Cloud Run est un service pleinement géré sans serveur. Cela signifie que la facturation s'effectue sur base de la puissance de calcul utilisée durant une période déterminée, mais sans tenir compte du nombre de serveurs prévu. "Si on le fait avec une machine virtuelle, on est encore et toujours soi-même responsable d'une partie de l'infrastructure", ajoute Teich. "Certains clients trouvent cela fantastique, mais d'autres ne veulent rien savoir des services ou ne disposent pas d'un 'operations team'. Ils veulent simplement utiliser leur code et le faire tourner."

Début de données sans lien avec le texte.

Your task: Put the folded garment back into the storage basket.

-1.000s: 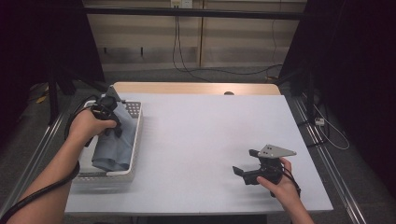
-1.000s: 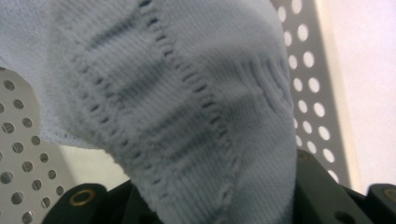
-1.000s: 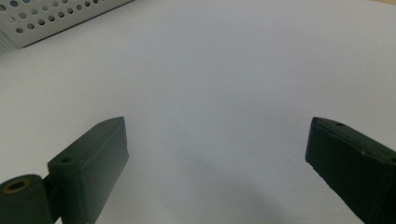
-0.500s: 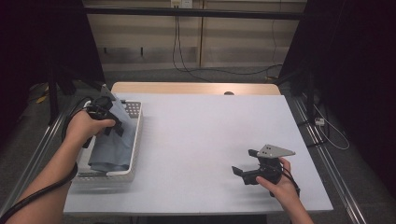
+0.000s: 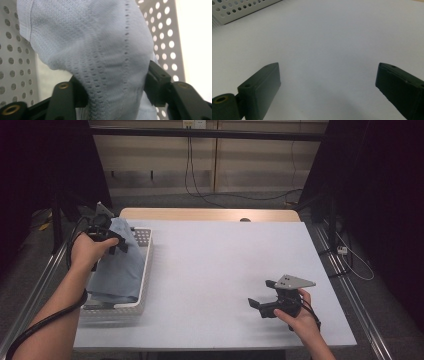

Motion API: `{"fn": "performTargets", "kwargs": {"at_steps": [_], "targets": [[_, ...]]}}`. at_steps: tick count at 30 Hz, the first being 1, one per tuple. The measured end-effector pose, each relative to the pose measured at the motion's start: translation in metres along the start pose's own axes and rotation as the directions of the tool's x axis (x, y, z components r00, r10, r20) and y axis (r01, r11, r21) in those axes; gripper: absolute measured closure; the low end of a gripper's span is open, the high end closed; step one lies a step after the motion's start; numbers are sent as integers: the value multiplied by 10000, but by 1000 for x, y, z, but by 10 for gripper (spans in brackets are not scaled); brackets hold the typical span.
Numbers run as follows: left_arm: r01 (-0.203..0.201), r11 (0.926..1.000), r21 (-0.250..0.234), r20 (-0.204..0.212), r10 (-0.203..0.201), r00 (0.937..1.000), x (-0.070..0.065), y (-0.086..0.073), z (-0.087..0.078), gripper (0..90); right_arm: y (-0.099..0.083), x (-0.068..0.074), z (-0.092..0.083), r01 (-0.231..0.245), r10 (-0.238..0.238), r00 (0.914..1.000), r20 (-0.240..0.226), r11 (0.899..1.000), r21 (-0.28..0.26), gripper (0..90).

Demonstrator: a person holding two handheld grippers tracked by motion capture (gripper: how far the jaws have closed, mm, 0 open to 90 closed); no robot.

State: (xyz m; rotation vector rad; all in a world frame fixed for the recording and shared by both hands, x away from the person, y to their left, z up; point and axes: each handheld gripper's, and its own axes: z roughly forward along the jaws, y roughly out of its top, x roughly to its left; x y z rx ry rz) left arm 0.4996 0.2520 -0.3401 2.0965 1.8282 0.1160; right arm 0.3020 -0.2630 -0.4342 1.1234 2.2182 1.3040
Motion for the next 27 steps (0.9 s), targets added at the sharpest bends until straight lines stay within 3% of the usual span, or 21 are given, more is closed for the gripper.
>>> {"fn": "performTargets", "kwargs": {"at_steps": [4, 8, 10, 14, 19, 24, 27], "targets": [[-6, 9999, 131, 80, 5, 10000, 0, 0, 0, 669, 0, -1, 0, -22, 22, 10000, 23, 10000, 4, 58], [-380, 9980, 497, 93, 376, 9992, -2, -4, 0, 735, 0, -1, 0, -19, 19, 10000, 32, 10000, -6, 58], [-442, 9981, 422, 72, 439, 9990, -2, -6, 1, 744, 0, 0, 0, -5, 5, 10000, 27, 10000, 4, 58], [-828, 9954, 471, 490, 805, 9955, -2, -12, -3, 749, 0, 0, 0, 39, -39, 10000, 19, 10000, 23, 59], [-1074, 9936, 350, 560, 1053, 9929, -5, -13, -6, 746, 1, 1, 1, 32, -32, 10000, 17, 10000, 23, 59], [-747, 9968, 286, 293, 739, 9968, -4, -12, -2, 719, 1, 2, 4, 59, -59, 10000, -61, 10000, 61, 59], [-402, 9989, 245, 268, 395, 9989, 1, -10, 0, 640, 1, 2, 4, 71, -71, 10000, -70, 9999, 78, 60]]}}
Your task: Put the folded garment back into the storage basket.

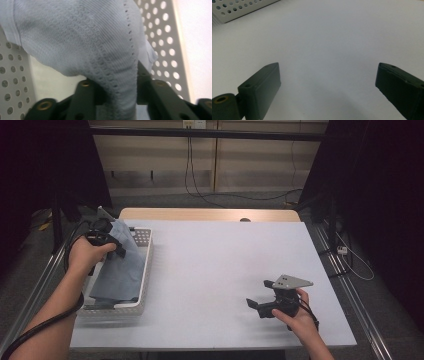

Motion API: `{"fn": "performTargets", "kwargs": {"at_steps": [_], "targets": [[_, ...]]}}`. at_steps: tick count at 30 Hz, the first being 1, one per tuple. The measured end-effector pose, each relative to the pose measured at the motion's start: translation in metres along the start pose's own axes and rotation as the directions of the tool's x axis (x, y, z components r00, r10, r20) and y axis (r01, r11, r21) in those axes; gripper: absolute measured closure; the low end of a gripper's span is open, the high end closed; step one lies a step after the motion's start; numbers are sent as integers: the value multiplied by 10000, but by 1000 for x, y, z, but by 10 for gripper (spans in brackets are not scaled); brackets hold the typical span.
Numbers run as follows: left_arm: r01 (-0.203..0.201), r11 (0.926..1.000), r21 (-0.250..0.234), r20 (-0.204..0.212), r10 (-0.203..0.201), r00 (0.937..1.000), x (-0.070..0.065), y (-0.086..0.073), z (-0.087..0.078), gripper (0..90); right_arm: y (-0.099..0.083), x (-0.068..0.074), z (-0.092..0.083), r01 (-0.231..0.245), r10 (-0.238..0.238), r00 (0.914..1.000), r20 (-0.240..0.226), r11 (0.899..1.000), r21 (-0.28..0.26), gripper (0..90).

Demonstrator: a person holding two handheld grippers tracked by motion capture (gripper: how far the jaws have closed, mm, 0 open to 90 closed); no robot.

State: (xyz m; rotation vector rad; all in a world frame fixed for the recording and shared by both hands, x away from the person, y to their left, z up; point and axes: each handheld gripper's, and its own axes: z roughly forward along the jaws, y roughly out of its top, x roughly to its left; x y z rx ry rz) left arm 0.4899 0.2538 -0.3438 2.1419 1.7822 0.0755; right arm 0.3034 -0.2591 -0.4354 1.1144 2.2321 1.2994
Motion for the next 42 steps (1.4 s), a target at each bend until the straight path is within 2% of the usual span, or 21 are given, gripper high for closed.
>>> {"fn": "performTargets", "kwargs": {"at_steps": [2, 3, 5, 7, 10, 13, 14, 18, 21, 23, 24, 26, 27, 28, 30, 31, 35, 37, 40, 41, 42], "targets": [[179, 9998, 30, 55, -179, 9998, 4, 1, 0, 566, 0, -1, 0, -13, 13, 10000, 28, 10000, -21, 59], [146, 9998, 130, 70, -147, 9999, 5, 2, 0, 556, -1, -1, -1, -30, 30, 10000, 30, 10000, -18, 59], [270, 9996, 15, -101, -270, 9996, 8, 4, 1, 490, -1, -1, -1, -48, 48, 10000, 45, 10000, -15, 59], [466, 9989, 52, -133, -465, 9988, 11, 5, 0, 462, -1, -1, 0, -35, 35, 10000, 43, 10000, -8, 59], [698, 9975, -143, -108, -700, 9975, 15, 8, -2, 380, -1, 0, 1, -30, 30, 10000, 16, 10000, 28, 60], [914, 9951, -376, -280, -925, 9953, 19, 11, -5, 289, -1, 0, 2, -19, 19, 10000, 8, 10000, 46, 59], [1024, 9938, -433, -432, -1043, 9936, 20, 12, -6, 276, -1, 0, 2, -14, 14, 10000, 1, 10000, 58, 59], [1225, 9907, -589, -444, -1252, 9911, 26, 15, -5, 251, -1, -1, 3, -20, 20, 10000, 14, 10000, 76, 59], [1314, 9895, -606, -840, -1362, 9871, 32, 16, -1, 245, -1, -1, 3, -32, 32, 10000, 23, 10000, 80, 59], [1378, 9882, -662, -738, -1426, 9870, 35, 16, 1, 228, -1, -1, 4, -23, 23, 10000, -1, 10000, 72, 59], [1608, 9836, -818, -671, -1664, 9838, 38, 16, 4, 219, -1, -1, 4, -22, 22, 10000, 7, 10000, 81, 59], [1601, 9828, -922, -699, -1668, 9835, 42, 17, 6, 208, -1, -1, 4, -33, 33, 10000, 3, 10000, 86, 59], [1659, 9810, -1003, -685, -1732, 9825, 43, 17, 8, 207, -1, -1, 4, -27, 27, 10000, 3, 10000, 92, 59], [1588, 9818, -1037, -907, -1684, 9815, 44, 18, 9, 216, -1, -1, 5, -28, 28, 10000, 5, 9999, 102, 59], [1559, 9794, -1281, -644, -1651, 9842, 45, 18, 13, 225, -1, -1, 5, -4, 4, 10000, -1, 10000, 99, 59], [1559, 9794, -1281, -644, -1651, 9842, 45, 18, 13, 230, -1, -1, 5, -7, 7, 10000, -13, 10000, 92, 60], [1779, 9697, -1672, -497, -1885, 9808, 47, 22, 13, 255, -1, -1, 5, -2, 2, 10000, -24, 9999, 110, 60], [1700, 9661, -1943, -554, -1838, 9814, 47, 25, 10, 316, -1, -1, 6, 12, -12, 10000, -23, 9999, 130, 59], [1645, 9633, -2119, -464, -1780, 9829, 46, 28, 10, 348, -1, -1, 6, -5, 5, 10000, -30, 9999, 127, 59], [1576, 9661, -2047, -455, -1702, 9844, 45, 29, 12, 388, -1, -2, 6, -9, 9, 10000, -12, 9999, 129, 59], [1481, 9680, -2026, -331, -1580, 9869, 44, 29, 14, 491, -1, -2, 6, -17, 17, 10000, -11, 9999, 128, 59]]}}
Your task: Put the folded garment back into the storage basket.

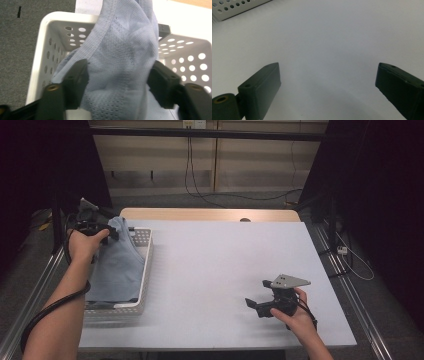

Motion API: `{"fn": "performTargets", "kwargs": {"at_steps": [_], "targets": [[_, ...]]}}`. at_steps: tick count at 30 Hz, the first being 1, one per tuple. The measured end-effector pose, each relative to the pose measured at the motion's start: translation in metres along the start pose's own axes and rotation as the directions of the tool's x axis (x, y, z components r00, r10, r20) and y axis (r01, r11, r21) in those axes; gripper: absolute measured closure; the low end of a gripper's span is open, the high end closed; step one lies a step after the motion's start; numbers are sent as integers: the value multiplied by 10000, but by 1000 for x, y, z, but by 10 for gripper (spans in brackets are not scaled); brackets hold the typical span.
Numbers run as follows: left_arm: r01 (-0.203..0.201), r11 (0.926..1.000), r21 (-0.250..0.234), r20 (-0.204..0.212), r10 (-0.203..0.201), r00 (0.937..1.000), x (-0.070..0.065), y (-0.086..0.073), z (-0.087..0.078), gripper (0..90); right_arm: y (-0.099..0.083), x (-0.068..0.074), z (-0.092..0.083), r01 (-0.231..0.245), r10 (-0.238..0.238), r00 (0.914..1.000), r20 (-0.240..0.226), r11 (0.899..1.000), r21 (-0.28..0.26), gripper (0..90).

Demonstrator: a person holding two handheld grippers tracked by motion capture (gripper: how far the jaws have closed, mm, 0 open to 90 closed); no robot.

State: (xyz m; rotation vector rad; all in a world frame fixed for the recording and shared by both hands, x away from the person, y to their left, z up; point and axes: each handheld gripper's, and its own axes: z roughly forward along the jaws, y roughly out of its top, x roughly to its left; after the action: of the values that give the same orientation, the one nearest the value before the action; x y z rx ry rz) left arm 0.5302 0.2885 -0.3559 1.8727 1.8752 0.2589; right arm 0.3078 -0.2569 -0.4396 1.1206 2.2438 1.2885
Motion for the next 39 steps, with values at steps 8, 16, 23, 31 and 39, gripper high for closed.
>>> {"fn": "performTargets", "kwargs": {"at_steps": [8, 16, 23, 31, 39], "targets": [[240, 9942, 1047, -286, -211, 9994, -3, -5, 6, 798, 0, 0, -2, 12, -12, 10000, 16, 10000, -45, 60], [-75, 9872, 1596, 184, 46, 9998, 4, -20, 17, 812, 1, 0, -4, 16, -16, 10000, 33, 9999, -129, 60], [-256, 9856, 1674, 426, 187, 9989, 0, -24, 23, 812, 3, 2, -2, 81, -81, 10000, -29, 9999, -131, 60], [-437, 9847, 1690, 531, 352, 9980, -4, -27, 31, 812, 3, 1, -4, 75, -75, 10000, 0, 9999, -154, 60], [-397, 9854, 1653, 762, 274, 9967, -5, -28, 35, 802, 3, 1, -3, 82, -82, 10000, -11, 9999, -134, 60]]}}
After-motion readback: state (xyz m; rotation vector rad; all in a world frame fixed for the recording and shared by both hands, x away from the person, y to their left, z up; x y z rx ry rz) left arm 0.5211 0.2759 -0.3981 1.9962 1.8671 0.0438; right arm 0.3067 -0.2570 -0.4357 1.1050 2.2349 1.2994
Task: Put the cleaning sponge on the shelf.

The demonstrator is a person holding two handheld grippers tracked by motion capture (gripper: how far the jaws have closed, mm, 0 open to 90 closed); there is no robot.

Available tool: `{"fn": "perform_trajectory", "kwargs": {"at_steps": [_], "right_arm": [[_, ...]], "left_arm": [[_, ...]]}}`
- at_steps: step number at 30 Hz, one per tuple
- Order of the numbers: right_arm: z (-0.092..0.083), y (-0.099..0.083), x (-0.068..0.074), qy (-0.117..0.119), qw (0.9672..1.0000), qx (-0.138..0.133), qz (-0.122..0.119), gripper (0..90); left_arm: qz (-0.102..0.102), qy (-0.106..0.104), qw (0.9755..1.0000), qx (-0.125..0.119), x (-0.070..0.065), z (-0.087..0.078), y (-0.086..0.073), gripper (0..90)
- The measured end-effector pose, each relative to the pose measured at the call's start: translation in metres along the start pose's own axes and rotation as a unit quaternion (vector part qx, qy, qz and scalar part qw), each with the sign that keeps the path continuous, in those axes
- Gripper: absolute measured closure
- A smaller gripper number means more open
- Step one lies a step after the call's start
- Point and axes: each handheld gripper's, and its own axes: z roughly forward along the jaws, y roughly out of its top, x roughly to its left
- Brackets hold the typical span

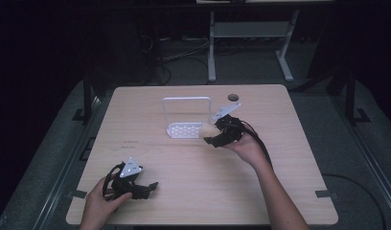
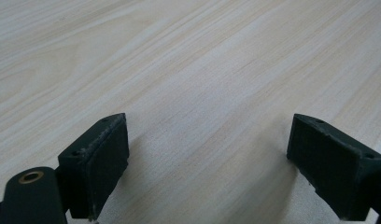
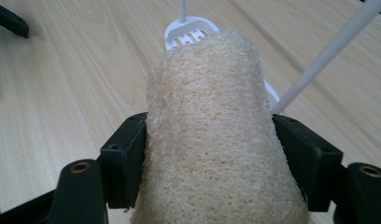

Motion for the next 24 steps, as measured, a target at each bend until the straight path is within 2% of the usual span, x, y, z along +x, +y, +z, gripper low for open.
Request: {"fn": "perform_trajectory", "kwargs": {"at_steps": [10, 21, 24], "right_arm": [[0.013, 0.014, 0.003, 0.006, 1.0, -0.001, -0.007, 30.7], [0.026, 0.018, 0.003, 0.009, 1.0, -0.002, 0.0, 30.7], [0.029, 0.021, 0.002, 0.009, 0.9999, -0.003, -0.005, 30.7]], "left_arm": [[-0.002, 0.0, 1.0, 0.0, 0.0, 0.0, 0.0, 12.1], [-0.001, 0.0, 1.0, 0.0, 0.0, 0.0, 0.0, 12.1], [-0.001, 0.0, 1.0, 0.0, 0.0, 0.0, 0.0, 12.1]]}}
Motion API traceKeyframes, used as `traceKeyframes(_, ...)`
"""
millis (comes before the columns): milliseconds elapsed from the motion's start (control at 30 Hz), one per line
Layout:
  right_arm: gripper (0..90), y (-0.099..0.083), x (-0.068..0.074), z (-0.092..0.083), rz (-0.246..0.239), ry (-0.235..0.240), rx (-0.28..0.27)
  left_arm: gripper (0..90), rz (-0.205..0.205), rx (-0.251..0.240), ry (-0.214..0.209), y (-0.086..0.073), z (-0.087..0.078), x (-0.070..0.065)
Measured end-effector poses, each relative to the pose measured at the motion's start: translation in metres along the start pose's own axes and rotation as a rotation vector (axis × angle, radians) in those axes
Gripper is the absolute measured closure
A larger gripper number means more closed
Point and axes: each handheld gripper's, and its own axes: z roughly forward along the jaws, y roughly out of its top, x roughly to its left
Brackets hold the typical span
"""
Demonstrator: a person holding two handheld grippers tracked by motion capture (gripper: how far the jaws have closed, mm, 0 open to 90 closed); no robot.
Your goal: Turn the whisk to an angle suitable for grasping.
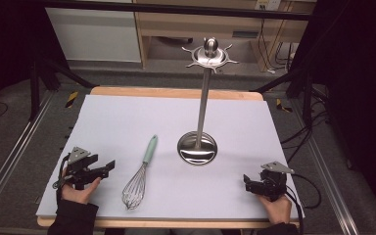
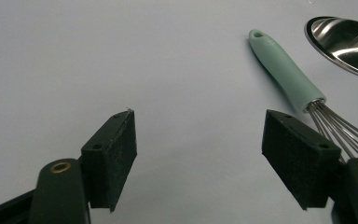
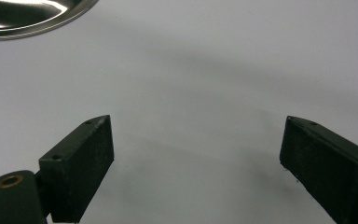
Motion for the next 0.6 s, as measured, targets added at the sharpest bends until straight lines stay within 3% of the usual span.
traceKeyframes(600, 10.2, -0.003, 0.004, -0.004, -0.002, 0.002, 0.006, 27.6, 0.065, 0.011, -0.056, 0.012, 0.000, -0.024)
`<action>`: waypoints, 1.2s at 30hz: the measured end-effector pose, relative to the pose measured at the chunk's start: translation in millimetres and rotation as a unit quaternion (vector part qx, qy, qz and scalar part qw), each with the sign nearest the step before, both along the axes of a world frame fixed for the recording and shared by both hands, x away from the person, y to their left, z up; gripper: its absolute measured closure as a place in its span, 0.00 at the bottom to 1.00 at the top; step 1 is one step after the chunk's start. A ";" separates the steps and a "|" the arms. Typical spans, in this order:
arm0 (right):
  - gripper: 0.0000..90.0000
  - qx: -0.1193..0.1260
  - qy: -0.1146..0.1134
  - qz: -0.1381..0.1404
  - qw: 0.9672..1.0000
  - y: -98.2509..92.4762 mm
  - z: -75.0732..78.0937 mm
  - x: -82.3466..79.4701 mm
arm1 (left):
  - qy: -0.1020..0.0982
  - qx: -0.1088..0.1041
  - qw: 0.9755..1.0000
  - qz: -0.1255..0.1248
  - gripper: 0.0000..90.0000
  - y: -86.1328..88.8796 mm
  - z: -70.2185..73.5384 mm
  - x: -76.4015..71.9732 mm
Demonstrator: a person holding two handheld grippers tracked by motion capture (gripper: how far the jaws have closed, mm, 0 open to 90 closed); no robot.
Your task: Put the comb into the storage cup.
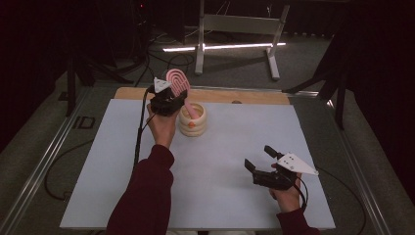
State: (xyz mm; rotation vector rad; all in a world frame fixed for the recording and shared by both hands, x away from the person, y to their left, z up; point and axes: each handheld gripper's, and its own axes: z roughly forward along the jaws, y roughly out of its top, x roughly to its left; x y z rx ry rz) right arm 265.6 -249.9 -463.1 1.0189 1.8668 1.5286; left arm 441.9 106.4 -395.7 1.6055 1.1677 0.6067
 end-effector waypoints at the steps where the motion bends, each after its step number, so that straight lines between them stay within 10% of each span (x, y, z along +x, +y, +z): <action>1: 0.11 0.000 0.000 0.000 1.000 0.1 0.0 -0.1 | 0.000 0.000 1.000 0.000 0.72 -0.2 -0.1 -0.1; 36: 0.11 -0.002 -0.002 0.001 1.000 1.8 0.6 -0.9 | 0.007 0.000 1.000 0.002 0.72 -9.4 -18.7 -3.4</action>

Tout comme Knative lancé l'année dernière, Cloud Run peut tourner sur GKE et y devient une couche compatible. Lors de la présentation, Google n'a pas encore donné de prix exact étant donné la complexité, puisque l'entreprise facturera sur la base de cent millisecondes. Mais elle promet que les prix se trouveront bientôt en ligne.

Selon Google, le paysage actuel se caractérise par des limites au niveau du 'runtime support', voire par un 'vendor lock-in'. Google promet ici la puissance et la convivialité de l'IT sans serveur, en combinaison avec la flexibilité des containers. "Nous voulons réunir le meilleur de deux mondes, pour permettre aux entreprises de faire tourner même un code binaire datant de 20 ans", prétend Teich. Et de se référer à l'écosystème existant aujourd'hui autour de Docker, la technologie de virtualisation pour containers.

"Avec Docker, tout un écosystème est disponible, et nous n'imposons pas de mode propriétaire, mais nous utilisons les outils disponibles dans la communauté open source."

Cloud Run est actuellement disponible sous forme de bêta publique, temporairement encore avec quelques limites telles un seul coeur par instance et 1 gigaoctet par instance. Google a déjà conclu plusieurs partenariats avec, entre autres, Datadog, NodeSource, GitLab et StackBlitz, qui proposeront un support d'intégration pour Cloud Run.